Neste momento, não. E não estou rezando pela paz ou pelo diálogo. Estou rezando pela vitória. Na manhã após essa guerra, porém, todos acordaremos no mesmo Oriente Médio. E teremos que resolver isso.

A única maneira de resolver a tragédia palestina é por meio de um acordo regional. Minha esperança é que Israel, junto com parceiros árabes, crie uma base econômica para reconstruir Gaza e investir na Cisjordânia, e que gradualmente possamos caminhar em direção a um arranjo diferente.

Significa um Estado palestino? Isso agora é inconcebível para os israelenses. Se você falar com os israelenses agora sobre um Estado palestino na Cisjordânia, eles vão lhe dizer, de forma muito razoável, que, depois do que acabou de acontecer em Gaza, como poderíamos correr o risco de duplicar Gaza na Cisjordânia? A Cisjordânia fica a cinco minutos de Tel Aviv. Fica literalmente a dois minutos de onde estou sentado agora em minha casa, na última fileira em Jerusalém.

Temos que ter muito cuidado ao supervisionar a autodeterminação palestina. Temos de assegurar que tenhamos as garantias de segurança fortes. Mas precisamos começar esse processo.

O que pensa de uma eventual ocupação israelense em Gaza?

O que eu gostaria de ver nas etapas iniciais é uma força multinacional árabe-israelense. Os Estados do Golfo, o Egito, a Jordânia, o Marrocos, juntamente com Israel, garantindo que o Hamas não retorne. Vamos considerar Gaza como o primeiro projeto dos Acordos de Abraão.

A guerra deve radicalizar os cidadãos?

Inevitavelmente, vai radicalizar parte da sociedade israelense. É a experiência formativa para a geração mais jovem. Mas também sinto um processo oposto acontecendo: a maioria anseia por estabilidade.

Acabamos de ter o pior ano da história de Israel. Quando isso acabar, e não acredito que isso vá acabar tão cedo, terá um impacto traumático na psique israelense.
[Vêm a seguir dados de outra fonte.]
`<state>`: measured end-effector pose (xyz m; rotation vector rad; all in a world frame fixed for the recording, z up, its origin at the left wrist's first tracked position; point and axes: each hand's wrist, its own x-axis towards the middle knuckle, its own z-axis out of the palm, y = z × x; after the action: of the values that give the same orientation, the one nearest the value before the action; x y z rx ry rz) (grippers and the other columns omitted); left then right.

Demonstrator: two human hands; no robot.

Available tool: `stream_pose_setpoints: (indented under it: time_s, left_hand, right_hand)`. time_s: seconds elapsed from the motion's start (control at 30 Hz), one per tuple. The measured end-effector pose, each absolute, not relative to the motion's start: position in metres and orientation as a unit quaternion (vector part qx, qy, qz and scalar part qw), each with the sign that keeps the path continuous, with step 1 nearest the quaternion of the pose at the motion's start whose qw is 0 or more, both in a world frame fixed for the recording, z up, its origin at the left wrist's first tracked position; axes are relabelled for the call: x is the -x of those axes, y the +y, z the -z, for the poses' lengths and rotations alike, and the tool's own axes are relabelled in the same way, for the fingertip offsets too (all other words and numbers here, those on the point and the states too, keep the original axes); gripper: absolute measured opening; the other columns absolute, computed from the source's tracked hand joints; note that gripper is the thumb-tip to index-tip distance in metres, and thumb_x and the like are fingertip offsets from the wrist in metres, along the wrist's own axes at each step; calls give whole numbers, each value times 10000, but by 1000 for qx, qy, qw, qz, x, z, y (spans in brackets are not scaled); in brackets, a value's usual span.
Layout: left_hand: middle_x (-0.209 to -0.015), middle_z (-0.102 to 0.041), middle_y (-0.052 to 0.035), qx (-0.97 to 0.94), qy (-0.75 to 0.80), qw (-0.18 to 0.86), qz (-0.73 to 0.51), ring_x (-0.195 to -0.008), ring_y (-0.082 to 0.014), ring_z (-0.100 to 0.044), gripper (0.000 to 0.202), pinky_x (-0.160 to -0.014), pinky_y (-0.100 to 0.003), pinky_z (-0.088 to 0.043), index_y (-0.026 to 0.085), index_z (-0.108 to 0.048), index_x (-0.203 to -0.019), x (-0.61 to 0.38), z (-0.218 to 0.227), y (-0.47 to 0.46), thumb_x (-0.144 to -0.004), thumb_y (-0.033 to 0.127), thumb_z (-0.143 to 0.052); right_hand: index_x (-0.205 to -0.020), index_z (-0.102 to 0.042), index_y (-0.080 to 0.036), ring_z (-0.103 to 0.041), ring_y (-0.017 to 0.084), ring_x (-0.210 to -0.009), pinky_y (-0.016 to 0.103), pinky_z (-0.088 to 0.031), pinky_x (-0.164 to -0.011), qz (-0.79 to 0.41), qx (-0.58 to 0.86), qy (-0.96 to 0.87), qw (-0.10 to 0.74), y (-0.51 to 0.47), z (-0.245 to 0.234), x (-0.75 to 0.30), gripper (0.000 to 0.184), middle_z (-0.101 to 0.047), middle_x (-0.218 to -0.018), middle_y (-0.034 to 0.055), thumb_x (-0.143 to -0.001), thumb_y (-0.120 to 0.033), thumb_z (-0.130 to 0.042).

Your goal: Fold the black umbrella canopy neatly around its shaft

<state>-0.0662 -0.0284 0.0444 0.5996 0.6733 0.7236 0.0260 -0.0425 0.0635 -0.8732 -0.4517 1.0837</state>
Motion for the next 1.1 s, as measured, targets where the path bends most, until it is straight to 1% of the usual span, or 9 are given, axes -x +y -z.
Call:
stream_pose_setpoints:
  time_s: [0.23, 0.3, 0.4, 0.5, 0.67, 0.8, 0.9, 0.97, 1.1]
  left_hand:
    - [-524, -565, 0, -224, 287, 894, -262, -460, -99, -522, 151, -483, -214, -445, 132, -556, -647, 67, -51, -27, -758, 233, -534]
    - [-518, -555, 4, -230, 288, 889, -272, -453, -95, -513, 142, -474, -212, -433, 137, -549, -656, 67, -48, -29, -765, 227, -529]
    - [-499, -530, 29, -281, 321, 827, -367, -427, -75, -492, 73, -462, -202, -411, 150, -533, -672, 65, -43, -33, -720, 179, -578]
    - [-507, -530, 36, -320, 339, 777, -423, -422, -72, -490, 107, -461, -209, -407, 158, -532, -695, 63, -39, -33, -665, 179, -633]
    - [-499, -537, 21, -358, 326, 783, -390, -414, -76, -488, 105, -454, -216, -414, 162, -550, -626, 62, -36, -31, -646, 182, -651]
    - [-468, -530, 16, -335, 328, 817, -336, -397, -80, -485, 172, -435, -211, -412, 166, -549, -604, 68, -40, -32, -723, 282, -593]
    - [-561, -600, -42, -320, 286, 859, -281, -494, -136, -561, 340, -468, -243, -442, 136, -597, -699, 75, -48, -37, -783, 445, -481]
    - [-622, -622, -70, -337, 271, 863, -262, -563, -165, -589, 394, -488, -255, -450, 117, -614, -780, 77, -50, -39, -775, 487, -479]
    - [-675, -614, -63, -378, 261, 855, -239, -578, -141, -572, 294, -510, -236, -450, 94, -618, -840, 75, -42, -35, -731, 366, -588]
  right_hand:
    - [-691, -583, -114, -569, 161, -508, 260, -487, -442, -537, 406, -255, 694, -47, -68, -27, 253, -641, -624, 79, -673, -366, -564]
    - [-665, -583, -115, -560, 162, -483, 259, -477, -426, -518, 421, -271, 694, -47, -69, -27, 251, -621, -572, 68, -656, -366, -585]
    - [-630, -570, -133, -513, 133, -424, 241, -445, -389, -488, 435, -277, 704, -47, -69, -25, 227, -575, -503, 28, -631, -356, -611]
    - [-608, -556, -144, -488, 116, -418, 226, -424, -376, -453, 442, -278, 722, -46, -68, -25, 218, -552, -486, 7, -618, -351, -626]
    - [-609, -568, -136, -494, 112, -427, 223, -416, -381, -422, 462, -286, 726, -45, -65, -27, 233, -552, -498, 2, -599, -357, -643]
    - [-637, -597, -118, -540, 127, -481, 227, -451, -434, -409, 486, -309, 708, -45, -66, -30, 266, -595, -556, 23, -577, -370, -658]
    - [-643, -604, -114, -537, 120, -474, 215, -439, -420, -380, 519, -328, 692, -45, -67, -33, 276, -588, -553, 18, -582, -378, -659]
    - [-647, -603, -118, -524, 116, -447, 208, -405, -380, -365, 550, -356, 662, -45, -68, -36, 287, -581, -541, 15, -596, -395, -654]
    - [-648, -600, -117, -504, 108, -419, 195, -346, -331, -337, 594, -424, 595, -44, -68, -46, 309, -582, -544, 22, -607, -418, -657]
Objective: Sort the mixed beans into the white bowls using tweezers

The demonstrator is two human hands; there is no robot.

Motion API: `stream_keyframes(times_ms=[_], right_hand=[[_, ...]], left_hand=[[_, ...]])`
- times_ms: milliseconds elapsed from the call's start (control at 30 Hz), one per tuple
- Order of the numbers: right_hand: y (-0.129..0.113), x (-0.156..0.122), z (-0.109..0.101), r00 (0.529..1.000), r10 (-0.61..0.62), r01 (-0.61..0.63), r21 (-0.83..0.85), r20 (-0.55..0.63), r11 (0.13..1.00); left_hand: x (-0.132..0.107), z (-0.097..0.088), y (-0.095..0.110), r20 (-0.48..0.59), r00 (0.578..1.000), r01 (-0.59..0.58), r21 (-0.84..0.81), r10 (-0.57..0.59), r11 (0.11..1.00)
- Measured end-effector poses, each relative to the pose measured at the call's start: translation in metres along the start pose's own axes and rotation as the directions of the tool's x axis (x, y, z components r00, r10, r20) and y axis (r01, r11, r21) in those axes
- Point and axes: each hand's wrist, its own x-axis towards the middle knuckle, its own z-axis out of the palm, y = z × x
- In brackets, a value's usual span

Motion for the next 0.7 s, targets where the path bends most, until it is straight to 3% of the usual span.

Acredito que a maioria dos israelenses vai se mover para o centro. Provavelmente para a centro-direita.

Muitas pessoas traçam comparações com o Holocausto. O 7 de Outubro vai fazer parte da identidade nacional?

Com certeza. Não gosto de comparações com o Holocausto porque não somos os judeus do Holocausto. Podemos nos defender. O que fez o dia 7 de outubro parecer o Holocausto é que não nos defendemos. Mas vejo isso como uma aberração, uma falha momentânea.

Se você perguntasse aos israelenses “você prefere ser alvo de pena do mundo ou condenado?”, diriam que condenados. Não somos um país que quer se ver como vítima. No Ocidente progressista, a vitimização se tornou algo nobre, enquanto o éthos israelense é o repúdio da vitimização. Não vemos nada de nobre em ser vítima.

Se essa guerra terminar com o Hamas no poder, veremos Israel como um projeto fracassado. Se derrotarmos o Hamas, veremos o dia 7 de outubro como um aviso, mas não como um evento formativo.


Raio-X | Yossi Klein Halevi, 70

Nascido no Brooklyn, nos Estados Unidos, mudou-se para Israel em 1982 e vive em Jerusalém. É membro do Instituto Shalom Hartman e codiretor da Iniciativa de Liderança Muçulmana, que ensina jovens líderes americanos e muçulmanos sobre judaísmo, povo judeu e identidade de Israel. É autor, entre outros, do best-seller “Cartas para meu Vizinho Palestino”, publicado originalmente em 2018 e traduzido para o português em 2022 pela editora Contexto.